**EXERCISE:**
Starting at the line that holds "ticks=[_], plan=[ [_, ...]" and stopping at the line that holds "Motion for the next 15", restate the records below word for word, with both of those lines included.

*** Block opens ***

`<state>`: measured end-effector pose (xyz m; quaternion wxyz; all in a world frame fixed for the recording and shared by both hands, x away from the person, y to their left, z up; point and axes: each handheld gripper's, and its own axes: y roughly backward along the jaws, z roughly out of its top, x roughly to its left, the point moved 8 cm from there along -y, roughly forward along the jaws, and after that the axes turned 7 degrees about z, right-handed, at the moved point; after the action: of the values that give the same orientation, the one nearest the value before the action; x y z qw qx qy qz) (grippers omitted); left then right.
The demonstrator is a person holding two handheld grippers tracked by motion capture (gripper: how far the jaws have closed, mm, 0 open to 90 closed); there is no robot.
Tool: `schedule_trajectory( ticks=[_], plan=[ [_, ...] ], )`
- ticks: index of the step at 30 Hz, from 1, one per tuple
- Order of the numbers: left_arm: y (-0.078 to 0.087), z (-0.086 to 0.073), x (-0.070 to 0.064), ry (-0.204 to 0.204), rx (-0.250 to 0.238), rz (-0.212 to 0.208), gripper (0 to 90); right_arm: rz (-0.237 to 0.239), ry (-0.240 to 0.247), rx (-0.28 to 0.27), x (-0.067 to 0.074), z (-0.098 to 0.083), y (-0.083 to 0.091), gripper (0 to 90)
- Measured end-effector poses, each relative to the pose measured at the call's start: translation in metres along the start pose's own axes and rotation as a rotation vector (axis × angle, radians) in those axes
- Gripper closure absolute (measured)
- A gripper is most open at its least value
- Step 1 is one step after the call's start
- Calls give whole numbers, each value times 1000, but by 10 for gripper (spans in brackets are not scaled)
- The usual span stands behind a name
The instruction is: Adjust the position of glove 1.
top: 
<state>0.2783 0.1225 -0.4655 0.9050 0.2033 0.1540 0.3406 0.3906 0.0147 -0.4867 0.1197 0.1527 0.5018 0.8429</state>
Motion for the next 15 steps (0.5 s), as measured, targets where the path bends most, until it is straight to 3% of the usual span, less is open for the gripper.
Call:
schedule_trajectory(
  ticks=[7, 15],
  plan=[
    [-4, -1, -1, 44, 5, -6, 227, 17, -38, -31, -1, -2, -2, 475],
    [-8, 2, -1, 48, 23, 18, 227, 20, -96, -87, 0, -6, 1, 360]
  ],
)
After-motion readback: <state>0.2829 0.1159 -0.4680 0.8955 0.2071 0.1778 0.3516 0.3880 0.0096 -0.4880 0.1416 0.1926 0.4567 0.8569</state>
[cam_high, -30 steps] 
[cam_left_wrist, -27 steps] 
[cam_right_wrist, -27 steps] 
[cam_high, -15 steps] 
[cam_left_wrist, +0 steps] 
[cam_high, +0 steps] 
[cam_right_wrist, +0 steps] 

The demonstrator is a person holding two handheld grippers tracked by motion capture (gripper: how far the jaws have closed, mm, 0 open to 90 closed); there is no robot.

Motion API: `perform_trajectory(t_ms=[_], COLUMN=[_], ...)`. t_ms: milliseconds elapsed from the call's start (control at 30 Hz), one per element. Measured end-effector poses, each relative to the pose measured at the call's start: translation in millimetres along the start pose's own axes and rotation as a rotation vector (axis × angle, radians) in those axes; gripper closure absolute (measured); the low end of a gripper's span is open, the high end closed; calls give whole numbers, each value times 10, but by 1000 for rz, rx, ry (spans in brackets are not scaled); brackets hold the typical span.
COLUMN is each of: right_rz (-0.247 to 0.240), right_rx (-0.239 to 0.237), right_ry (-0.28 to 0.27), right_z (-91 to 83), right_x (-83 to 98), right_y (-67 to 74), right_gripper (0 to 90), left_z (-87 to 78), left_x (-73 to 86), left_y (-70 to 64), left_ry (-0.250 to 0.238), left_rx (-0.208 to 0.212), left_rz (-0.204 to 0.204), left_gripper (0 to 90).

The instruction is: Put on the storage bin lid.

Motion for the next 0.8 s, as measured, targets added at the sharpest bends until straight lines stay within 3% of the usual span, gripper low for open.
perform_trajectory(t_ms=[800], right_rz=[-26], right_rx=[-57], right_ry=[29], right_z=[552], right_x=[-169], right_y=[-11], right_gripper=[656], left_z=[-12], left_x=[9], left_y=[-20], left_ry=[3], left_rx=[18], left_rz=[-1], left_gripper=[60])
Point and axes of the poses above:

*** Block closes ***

**EXPECTED ANSWER:**
Tool: `schedule_trajectory( ticks=[_], plan=[ [_, ...] ], )`
- ticks: index of the step at 30 Hz, from 1, one per tuple
- Order of the numbers: left_arm: y (-0.078 to 0.087), z (-0.086 to 0.073), x (-0.070 to 0.064), ry (-0.204 to 0.204), rx (-0.250 to 0.238), rz (-0.212 to 0.208), gripper (0 to 90); right_arm: rz (-0.237 to 0.239), ry (-0.240 to 0.247), rx (-0.28 to 0.27), x (-0.067 to 0.074), z (-0.098 to 0.083), y (-0.083 to 0.091), gripper (0 to 90)
- Measured end-effector poses, each relative to the pose measured at the call's start: translation in metres along the start pose's own axes and rotation as a rotation vector (axis × angle, radians) in those axes
- Gripper closure absolute (measured)
- A gripper is most open at its least value
- Step 1 is one step after the call's start
- Calls give whole numbers, each value times 1000, but by 10 for gripper (spans in brackets are not scaled)
- The usual span stands behind a name
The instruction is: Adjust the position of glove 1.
top: 
<state>0.2783 0.1225 -0.4655 0.9050 0.2033 0.1540 0.3406 0.3906 0.0147 -0.4867 0.1197 0.1527 0.5018 0.8429</state>
Motion for the next 15 steps (0.5 s), as measured, targets where the path bends most, until it is straight to 3% of the usual span, less is open for the gripper.

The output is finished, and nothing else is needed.